EXERCISE REQUIREMENTS: In the records below, find each line with the word "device" and copy it.

(GIVEN ENTRIES begins)

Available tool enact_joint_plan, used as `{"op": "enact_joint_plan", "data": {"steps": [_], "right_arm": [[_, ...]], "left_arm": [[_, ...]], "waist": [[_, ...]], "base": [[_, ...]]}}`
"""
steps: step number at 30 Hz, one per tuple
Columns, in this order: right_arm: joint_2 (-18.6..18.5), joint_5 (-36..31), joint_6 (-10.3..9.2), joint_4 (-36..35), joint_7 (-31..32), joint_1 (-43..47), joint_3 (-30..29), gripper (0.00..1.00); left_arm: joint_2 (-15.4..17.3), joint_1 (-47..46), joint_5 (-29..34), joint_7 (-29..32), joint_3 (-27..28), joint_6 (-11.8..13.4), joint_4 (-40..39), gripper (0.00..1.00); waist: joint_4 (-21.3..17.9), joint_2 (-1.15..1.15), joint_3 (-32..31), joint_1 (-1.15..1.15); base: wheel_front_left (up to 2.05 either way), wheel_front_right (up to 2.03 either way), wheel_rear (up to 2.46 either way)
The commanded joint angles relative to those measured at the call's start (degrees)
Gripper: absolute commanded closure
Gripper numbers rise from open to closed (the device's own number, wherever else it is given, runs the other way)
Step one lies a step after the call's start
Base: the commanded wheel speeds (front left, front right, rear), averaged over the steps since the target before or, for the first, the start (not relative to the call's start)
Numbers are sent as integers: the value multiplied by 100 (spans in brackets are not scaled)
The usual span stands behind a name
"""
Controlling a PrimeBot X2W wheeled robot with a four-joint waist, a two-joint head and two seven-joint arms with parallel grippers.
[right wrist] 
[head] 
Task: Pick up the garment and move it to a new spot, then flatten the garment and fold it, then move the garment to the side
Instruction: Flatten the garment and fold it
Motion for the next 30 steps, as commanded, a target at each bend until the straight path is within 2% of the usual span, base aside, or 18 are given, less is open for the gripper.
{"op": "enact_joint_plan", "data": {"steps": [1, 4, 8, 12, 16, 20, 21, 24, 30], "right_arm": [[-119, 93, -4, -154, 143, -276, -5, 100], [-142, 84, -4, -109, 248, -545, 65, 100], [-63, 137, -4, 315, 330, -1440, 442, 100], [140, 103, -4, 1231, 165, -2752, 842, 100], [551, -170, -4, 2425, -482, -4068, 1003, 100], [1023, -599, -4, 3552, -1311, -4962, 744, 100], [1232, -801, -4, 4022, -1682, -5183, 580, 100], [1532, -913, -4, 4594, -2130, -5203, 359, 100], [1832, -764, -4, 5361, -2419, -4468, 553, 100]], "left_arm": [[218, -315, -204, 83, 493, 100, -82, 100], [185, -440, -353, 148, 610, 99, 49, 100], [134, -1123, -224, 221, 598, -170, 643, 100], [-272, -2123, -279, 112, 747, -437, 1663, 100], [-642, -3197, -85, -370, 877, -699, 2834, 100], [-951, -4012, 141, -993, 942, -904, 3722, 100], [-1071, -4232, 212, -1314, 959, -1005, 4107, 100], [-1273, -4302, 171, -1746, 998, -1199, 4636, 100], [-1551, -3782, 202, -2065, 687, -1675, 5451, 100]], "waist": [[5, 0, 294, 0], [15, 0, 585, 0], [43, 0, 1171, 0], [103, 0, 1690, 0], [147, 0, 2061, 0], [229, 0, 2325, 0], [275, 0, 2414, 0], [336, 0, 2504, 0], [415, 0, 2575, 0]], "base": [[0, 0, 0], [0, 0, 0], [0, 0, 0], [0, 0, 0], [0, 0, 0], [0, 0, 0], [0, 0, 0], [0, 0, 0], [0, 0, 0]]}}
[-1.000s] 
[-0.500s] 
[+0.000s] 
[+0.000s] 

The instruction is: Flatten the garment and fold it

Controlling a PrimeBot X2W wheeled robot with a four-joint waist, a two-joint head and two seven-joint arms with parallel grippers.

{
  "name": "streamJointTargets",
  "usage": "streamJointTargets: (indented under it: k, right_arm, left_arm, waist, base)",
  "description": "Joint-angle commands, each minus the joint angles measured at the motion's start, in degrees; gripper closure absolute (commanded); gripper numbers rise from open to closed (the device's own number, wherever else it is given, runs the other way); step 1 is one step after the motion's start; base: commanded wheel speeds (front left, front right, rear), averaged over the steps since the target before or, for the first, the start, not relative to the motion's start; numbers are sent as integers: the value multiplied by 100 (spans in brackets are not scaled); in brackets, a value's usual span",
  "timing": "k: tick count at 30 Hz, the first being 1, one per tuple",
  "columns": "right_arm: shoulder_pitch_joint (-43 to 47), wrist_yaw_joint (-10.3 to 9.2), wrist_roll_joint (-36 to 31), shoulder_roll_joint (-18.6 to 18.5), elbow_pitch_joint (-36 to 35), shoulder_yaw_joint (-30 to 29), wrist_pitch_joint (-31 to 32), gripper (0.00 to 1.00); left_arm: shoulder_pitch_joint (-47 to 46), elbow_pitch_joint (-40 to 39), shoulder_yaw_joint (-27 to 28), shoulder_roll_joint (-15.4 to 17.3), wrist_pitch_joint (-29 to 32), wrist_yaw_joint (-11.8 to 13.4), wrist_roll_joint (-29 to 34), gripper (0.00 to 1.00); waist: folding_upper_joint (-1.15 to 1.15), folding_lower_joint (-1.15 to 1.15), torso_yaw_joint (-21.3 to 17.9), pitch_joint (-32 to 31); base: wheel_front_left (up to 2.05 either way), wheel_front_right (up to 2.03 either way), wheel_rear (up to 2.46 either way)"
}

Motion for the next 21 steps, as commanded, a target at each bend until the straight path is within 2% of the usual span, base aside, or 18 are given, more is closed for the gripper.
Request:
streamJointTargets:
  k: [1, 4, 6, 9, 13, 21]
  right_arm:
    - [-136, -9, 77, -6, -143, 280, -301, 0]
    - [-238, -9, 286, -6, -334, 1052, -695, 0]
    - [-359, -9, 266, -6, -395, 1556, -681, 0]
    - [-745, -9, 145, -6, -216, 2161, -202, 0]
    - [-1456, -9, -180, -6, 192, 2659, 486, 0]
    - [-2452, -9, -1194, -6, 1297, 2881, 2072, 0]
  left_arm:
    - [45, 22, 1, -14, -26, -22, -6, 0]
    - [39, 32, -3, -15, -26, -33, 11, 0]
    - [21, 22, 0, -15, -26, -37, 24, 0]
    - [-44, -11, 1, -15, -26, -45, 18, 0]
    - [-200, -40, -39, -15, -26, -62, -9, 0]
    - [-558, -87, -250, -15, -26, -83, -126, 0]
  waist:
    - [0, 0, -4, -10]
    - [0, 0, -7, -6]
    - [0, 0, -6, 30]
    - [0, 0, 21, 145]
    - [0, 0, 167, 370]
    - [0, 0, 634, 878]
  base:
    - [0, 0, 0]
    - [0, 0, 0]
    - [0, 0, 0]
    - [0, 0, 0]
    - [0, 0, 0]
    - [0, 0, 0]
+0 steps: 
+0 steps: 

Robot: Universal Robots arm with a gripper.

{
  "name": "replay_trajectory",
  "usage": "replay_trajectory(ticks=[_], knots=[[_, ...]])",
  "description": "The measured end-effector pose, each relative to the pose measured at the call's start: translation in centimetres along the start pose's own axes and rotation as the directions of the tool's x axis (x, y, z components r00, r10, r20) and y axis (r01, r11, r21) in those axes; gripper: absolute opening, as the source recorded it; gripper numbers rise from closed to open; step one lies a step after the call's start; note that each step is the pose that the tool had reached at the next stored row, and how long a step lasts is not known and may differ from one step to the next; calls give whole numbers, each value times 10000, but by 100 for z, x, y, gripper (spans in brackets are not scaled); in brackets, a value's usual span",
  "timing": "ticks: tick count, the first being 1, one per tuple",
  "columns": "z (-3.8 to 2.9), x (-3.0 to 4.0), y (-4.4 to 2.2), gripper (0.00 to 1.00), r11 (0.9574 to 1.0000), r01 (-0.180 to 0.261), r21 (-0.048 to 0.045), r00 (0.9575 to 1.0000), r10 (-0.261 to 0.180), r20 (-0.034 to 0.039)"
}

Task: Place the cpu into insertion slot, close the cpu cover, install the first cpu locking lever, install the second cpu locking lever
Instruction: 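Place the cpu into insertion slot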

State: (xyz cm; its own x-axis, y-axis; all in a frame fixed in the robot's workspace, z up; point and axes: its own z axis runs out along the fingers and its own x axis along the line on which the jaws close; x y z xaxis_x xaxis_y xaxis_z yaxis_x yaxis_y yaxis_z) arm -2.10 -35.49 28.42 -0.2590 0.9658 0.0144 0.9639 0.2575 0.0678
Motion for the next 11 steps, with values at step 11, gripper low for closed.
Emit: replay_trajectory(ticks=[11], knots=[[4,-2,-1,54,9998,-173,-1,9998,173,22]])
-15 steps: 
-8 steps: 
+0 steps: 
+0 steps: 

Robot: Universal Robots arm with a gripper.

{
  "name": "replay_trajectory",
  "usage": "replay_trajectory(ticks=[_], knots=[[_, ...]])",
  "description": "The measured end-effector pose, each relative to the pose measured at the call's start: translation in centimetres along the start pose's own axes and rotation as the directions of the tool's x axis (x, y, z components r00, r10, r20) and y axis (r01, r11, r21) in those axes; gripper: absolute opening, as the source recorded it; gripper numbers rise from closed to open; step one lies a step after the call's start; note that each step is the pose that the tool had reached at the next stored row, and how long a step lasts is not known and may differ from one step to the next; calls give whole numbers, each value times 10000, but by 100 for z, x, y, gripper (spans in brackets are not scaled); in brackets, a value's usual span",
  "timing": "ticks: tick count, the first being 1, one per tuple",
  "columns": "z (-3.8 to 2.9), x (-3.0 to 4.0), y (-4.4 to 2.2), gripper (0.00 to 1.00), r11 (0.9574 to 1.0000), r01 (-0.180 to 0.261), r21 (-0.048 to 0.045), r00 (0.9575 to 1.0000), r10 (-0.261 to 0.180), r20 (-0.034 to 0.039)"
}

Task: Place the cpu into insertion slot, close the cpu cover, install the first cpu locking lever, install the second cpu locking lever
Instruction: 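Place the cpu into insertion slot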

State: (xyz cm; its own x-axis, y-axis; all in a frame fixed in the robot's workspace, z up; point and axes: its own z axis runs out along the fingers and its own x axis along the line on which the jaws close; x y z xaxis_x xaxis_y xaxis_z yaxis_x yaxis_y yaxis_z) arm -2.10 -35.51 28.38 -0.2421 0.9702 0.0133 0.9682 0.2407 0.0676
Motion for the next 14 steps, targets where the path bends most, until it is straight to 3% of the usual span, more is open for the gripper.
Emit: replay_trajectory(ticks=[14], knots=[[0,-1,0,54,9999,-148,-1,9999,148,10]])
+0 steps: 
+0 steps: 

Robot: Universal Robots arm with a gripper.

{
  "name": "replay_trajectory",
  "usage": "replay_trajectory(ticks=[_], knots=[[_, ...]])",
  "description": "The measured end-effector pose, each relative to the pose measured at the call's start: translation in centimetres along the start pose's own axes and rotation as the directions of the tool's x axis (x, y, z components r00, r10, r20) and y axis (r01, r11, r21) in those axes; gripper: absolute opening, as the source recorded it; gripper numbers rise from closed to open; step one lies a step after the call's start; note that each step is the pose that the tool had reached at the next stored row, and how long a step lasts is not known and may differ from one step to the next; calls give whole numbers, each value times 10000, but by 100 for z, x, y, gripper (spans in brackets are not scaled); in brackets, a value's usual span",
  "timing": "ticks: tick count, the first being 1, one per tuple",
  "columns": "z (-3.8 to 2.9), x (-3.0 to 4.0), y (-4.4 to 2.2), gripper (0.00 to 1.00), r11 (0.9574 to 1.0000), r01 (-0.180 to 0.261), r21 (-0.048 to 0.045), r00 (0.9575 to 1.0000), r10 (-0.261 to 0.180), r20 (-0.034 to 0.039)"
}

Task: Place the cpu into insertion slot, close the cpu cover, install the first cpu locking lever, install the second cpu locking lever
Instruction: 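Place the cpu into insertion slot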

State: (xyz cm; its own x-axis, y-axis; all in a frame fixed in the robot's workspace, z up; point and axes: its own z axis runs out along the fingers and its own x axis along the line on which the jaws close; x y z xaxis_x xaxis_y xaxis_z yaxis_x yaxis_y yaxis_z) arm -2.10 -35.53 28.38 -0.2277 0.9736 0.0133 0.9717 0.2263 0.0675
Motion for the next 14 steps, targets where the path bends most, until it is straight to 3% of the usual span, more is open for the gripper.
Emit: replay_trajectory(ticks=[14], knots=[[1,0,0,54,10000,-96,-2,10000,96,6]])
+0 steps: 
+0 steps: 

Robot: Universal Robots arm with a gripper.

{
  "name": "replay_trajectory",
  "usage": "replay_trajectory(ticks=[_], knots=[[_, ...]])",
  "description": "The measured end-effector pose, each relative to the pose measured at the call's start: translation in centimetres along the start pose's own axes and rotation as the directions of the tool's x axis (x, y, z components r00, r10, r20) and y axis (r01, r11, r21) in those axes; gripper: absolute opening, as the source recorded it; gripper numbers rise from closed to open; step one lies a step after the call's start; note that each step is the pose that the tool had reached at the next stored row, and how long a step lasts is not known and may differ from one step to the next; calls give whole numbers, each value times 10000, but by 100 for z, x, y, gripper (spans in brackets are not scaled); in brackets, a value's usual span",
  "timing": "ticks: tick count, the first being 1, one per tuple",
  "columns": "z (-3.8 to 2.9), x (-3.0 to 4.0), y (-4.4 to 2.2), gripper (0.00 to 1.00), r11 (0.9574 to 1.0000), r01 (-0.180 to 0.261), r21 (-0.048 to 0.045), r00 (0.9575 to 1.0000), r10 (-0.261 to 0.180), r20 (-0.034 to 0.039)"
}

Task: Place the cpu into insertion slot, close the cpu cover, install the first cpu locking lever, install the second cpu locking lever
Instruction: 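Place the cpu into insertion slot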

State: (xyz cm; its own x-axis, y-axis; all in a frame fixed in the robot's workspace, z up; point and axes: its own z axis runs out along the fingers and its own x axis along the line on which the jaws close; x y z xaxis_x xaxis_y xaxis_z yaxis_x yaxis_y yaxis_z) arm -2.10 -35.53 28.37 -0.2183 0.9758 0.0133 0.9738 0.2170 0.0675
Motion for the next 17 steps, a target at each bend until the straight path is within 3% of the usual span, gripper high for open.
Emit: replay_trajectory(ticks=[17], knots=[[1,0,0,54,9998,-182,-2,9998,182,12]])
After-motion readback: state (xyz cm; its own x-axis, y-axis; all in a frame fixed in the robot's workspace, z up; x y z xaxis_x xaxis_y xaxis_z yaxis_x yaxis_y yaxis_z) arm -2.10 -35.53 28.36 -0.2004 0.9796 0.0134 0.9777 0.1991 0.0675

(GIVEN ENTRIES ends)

RESPONSE AREA:
Gripper numbers rise from open to closed (the device's own number, wherever else it is given, runs the other way)
  "description": "Joint-angle commands, each minus the joint angles measured at the motion's start, in degrees; gripper closure absolute (commanded); gripper numbers rise from open to closed (the device's own number, wherever else it is given, runs the other way); step 1 is one step after the motion's start; base: commanded wheel speeds (front left, front right, rear), averaged over the steps since the target before or, for the first, the start, not relative to the motion's start; numbers are sent as integers: the value multiplied by 100 (spans in brackets are not scaled); in brackets, a value's usual span",

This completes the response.